Détecter les troubles génétiques plus efficacement grâce à l’intelligence artificielle, c’est désormais possible. Dans une étude publiée dans la revue Nature Medicine ce 7 janvier, les chercheurs de la FDNA de Boston (États-Unis) présentent leur technologie, basée sur le « deep learning » (l’apprentissage en profondeur), qui permet de diagnostiquer des centaines de maladies en s’appuyant tout simplement sur les caractéristiques du visage d’un patient.
Une technologie qui apprend par elle-même

Pour cela, les scientifiques ont développé un programme d’analyse, nommé DeepGestalt.
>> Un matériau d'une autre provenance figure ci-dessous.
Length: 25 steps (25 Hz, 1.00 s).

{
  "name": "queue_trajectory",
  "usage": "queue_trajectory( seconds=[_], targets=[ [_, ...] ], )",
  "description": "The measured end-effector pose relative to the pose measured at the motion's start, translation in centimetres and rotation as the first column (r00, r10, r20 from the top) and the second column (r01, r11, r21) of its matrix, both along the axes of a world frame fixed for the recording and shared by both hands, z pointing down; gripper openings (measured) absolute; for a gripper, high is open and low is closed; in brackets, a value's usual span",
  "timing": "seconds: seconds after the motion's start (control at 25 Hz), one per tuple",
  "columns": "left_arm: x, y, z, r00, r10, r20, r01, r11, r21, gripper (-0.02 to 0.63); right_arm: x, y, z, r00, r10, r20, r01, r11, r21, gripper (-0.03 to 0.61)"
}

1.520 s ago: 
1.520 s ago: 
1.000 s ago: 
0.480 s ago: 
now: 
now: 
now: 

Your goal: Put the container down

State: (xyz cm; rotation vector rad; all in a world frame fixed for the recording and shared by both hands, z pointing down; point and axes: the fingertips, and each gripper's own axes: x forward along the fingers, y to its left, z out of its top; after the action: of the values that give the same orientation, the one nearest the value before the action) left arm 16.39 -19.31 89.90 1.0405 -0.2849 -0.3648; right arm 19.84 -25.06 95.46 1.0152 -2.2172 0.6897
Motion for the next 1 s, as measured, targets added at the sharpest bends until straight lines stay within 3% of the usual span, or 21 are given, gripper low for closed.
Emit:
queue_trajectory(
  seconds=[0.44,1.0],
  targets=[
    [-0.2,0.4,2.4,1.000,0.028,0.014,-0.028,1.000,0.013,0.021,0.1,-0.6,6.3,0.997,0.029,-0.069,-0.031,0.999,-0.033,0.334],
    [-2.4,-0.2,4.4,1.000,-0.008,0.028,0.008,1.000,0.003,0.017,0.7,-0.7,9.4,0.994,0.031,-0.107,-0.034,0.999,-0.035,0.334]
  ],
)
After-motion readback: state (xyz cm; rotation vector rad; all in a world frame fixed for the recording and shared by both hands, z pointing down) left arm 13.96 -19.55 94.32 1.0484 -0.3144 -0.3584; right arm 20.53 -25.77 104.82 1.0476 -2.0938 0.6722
Ils l’ont d’abord soumis à des questions binaires pour le tester : « La personne est-elle saine ou malade ? Présente-t-elle la trisomie 21 (par exemple) ou non ? . Après cet entrainement, il a ainsi été capable d’identifier avec une précision de 96,88 % les patients atteints du syndrome de Cornelia de Lange, une maladie génétique qui se manifeste notamment par une dysmorphie faciale. Et ce, simplement en se basant sur leurs photos. Selon l’étude, sans cette technologie, les médecins obtiendraient quant à eux un taux de réussite de 75 %.
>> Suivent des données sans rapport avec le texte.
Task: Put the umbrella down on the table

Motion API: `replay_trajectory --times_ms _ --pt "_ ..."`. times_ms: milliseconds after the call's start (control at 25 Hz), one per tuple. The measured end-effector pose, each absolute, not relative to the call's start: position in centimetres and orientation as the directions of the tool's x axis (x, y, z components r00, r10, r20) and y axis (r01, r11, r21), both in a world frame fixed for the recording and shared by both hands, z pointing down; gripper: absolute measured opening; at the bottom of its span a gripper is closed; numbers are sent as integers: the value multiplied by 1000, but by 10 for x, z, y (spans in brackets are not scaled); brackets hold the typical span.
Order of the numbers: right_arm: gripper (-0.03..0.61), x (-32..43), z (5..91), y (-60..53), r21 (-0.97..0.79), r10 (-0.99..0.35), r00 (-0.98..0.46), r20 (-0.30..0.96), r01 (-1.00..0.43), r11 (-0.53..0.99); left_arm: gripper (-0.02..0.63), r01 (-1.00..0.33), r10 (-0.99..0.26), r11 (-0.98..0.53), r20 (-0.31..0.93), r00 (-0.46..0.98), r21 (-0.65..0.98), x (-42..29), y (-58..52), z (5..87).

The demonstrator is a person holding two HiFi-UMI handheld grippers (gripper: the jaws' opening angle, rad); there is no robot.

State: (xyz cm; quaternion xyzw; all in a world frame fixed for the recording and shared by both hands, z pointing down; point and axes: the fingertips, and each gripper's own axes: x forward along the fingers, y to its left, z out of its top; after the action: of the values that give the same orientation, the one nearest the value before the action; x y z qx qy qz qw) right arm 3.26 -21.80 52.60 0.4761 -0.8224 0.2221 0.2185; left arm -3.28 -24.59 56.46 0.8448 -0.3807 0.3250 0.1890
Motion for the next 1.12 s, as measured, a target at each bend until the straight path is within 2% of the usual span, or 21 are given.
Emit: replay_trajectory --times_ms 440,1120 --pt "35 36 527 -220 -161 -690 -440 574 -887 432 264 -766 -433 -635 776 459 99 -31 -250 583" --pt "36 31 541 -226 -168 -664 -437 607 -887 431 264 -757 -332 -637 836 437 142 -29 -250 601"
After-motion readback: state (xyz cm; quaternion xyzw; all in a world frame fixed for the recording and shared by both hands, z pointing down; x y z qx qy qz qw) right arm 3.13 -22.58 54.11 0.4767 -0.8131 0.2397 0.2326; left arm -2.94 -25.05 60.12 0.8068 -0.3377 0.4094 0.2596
DeepGestalt est en fait une intelligence artificielle, il est donc capable d’apprendre en fonction des informations qui lui sont fournies. Pour continuer son apprentissage, les chercheurs l’ont intégré à une application, appelée Face2Gene. Celle-ci s’appuie sur une plateforme de phénotypage – c’est-à-dire l’ensemble des caractéristiques apparentes d’un individu – gérée par la communauté médicale et déjà utilisée par les généticiens du monde entier. Dans le cadre de l’étude, 17 000 images de patients souffrant de près de 200 syndromes différents ont été utilisées.
Gratuite, rapide, personnalisée

Au final, l’application a répondu le syndrome correct pour 65 % des photos présentées. Pour les dix pathologies les plus fréquences, le programme a même atteint une précision de 91 % sur 502 images. Cette précision va s’améliorer avec le temps, car de plus en plus de professionnels de santé vont y insérer des photos et DeepGestalt va continuer d’apprendre, affirment les chercheurs de la FDNA. Actuellement, Face2Gene compte 150 000 images dans sa base de données.

D’après les auteurs de l’étude, cette nouvelle technologie apportera une valeur ajoutée considérable aux soins personnalisés. Elle est gratuite, présente un résultat rapidement et peut être utilisée sur des patients de tous âges. Cependant, les médecins ne pourront s’appuyer uniquement sur elle pour poser le diagnostic. Ils s’en serviront plutôt pour formuler un premier diagnostic et effectuer des examens ciblés, ou de manière complémentaire à d’autres analyses.